The researchers found that stacking up three layers of graphene, like pancakes, significantly modifies the material's electrical properties. When they fabricated trilayer graphene in the lab and measured its conductance, they found, to their surprise, that depending on how the layers were stacked some of the trilayer graphene devices were conducting while others were insulating.
"What we stumbled upon is a simple and convenient 'knob' for tuning graphene sheets' electrical properties," said Jeanie Lau, an associate professor of physics and astronomy, whose lab made the serendipitous finding.
Study results appeared online Sept. 25 in Nature Physics.
Graphene is a one-atom thick sheet of carbon atoms arranged in hexagonal rings. Bearing excellent material properties, such as high current-carrying capacity and thermal conductivity, this "wonder material" is ideally suited for creating components for semiconductor circuits and computers.
Because of the planar and chicken wire-like structure of graphene, its sheets lend themselves well to stacking in what is called 'Bernal stacking,' the stacking fashion of graphene sheets.
In a Bernal-stacked bilayer, one corner of the hexagons of the second sheet is located above the center of the hexagons of the bottom sheet. In Bernal-stacked trilayer (ABA), the top (third) sheet is exactly on top of the lowest sheet. In rhombohedral-stacked (ABC) trilayer, the top sheet is shifted by the distance of an atom, so that the top (third) sheet and the lowest sheet form a Bernal stacking as well.
"The most stable form of trilayer graphene is ABA, which behaves like a metal," Lau explained. "Amazingly, if we simply shift the entire topmost layer by the distance of a single atom, the trilayer ? now with ABC or rhombohedral stacking ? becomes insulating. Why this happens is not clear as yet. It could be induced by electronic interactions. We eagerly await an explanation from theorists!"
Her lab used Raman spectroscopy to examine the graphene devices' stacking orders. Next the lab plans to investigate the nature of the insulating state in ABC-stacked graphene.

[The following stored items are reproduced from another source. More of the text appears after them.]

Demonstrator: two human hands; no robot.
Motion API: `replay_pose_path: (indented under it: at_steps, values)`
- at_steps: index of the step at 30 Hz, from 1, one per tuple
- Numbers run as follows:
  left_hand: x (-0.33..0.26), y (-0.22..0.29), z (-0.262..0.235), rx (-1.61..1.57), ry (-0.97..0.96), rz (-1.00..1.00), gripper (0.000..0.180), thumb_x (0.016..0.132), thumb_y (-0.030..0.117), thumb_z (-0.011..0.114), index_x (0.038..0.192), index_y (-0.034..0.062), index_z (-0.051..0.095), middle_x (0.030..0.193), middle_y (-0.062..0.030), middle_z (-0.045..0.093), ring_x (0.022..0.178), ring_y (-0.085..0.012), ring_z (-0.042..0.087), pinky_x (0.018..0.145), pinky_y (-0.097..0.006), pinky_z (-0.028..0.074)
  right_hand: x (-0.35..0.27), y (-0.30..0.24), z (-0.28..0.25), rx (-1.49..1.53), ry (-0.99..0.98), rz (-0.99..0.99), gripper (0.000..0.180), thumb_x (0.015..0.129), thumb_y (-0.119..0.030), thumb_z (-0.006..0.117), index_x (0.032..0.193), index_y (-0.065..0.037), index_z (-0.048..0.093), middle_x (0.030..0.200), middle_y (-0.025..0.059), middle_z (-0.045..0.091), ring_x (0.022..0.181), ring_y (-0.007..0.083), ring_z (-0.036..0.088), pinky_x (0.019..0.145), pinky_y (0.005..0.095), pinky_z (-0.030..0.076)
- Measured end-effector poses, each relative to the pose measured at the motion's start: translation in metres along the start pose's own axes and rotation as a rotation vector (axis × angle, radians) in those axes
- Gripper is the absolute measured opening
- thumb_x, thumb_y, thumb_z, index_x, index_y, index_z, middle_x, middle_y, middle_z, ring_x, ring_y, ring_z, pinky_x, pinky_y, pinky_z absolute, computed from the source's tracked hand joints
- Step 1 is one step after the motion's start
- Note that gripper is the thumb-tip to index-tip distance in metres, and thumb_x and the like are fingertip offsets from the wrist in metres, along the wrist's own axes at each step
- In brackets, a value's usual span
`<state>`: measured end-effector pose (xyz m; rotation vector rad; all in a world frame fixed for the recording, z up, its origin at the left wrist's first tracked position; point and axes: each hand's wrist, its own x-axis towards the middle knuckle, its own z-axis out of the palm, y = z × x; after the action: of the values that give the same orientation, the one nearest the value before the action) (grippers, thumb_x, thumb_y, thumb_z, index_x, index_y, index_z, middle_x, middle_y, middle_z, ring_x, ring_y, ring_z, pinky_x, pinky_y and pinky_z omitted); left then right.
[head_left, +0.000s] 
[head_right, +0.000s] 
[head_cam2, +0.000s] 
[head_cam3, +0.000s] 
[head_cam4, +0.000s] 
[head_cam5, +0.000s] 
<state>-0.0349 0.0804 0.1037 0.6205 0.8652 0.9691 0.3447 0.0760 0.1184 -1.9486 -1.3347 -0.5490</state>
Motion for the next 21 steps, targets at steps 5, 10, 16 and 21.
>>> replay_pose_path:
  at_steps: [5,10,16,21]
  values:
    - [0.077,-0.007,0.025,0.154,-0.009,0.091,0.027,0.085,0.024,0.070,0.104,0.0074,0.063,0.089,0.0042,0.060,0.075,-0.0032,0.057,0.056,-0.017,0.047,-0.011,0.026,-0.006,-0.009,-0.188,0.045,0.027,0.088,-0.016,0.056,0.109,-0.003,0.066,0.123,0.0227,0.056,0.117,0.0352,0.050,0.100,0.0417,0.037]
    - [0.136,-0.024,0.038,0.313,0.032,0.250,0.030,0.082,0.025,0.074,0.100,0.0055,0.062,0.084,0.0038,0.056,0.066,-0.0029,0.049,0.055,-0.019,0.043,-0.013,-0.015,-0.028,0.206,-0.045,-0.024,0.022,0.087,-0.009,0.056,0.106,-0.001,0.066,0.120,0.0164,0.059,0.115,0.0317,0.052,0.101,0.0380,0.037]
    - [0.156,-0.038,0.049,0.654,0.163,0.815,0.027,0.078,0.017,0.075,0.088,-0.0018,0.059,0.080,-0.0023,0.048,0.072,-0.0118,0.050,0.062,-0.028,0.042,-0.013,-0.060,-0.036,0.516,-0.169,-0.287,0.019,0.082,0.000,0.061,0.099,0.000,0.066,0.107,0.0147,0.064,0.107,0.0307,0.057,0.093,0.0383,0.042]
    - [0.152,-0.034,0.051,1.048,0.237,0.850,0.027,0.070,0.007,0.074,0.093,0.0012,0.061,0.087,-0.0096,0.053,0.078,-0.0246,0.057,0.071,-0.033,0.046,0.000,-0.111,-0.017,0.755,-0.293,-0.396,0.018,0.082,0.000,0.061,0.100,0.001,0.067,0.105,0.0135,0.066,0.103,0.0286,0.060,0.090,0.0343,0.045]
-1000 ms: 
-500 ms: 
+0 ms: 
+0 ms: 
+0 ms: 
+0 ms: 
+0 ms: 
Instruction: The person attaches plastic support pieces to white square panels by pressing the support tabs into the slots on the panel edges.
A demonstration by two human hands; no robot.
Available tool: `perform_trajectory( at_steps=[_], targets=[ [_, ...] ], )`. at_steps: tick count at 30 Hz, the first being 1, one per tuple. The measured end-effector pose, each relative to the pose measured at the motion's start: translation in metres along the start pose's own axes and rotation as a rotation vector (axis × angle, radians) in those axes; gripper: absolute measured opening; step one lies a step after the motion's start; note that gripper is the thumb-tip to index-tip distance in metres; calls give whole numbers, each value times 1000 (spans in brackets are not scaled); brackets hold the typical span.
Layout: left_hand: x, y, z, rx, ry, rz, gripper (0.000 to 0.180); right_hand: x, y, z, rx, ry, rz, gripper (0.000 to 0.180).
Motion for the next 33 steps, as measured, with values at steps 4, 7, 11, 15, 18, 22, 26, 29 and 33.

In this kind of stacked graphene, they also plan to study the band gap ? a range in energy, critical for digital applications, in which no electrons can exist.
"The presence of the gap in ABC-stacked graphene that arises, we believe, from enhanced electronic interactions is interesting since it is not expected from theoretical calculations," Lau said. "Understanding this gap is particularly important for the major challenge of band gap engineering in graphene electronics."
Besides graphene, Lau studies nanowires and carbon nanotubes. Her research has helped physicists gain fundamental understanding of how atoms and electrons behave when they are ruled by quantum mechanics. Her lab studies novel electrical properties that arise from the quantum confinement of atoms and charges to nanoscale systems. Her research team has shown that graphene can act as an atomic-scale billiard table, with electric charges acting as billiard balls.
Her other research interests include superconductivity, thermal management and electronic transport in nanostructures, and engineering new classes of nanoscale devices.
An educational component of Lau's research effort is the active involvement of high school, undergraduate, and graduate students, especially minority and women, in her cutting-edge research, taking advantage of the ethnic diversity of UCR's student population and local communities. She is a founding faculty member of the UCR Undergraduate Research Journal. She also organized a "Women in Physics" lunch group that provides a friendly platform for female students, postdocs and faculty members to interact.
After receiving her bachelor's degree in physics from the University of Chicago in 1994, Lau proceeded to Harvard University from where she received her master's and doctoral degrees in physics in 1997 and 2001, respectively. She joined UCR in 2004, after an appointment as a research associate in the Hewlett-Packard Laboratory.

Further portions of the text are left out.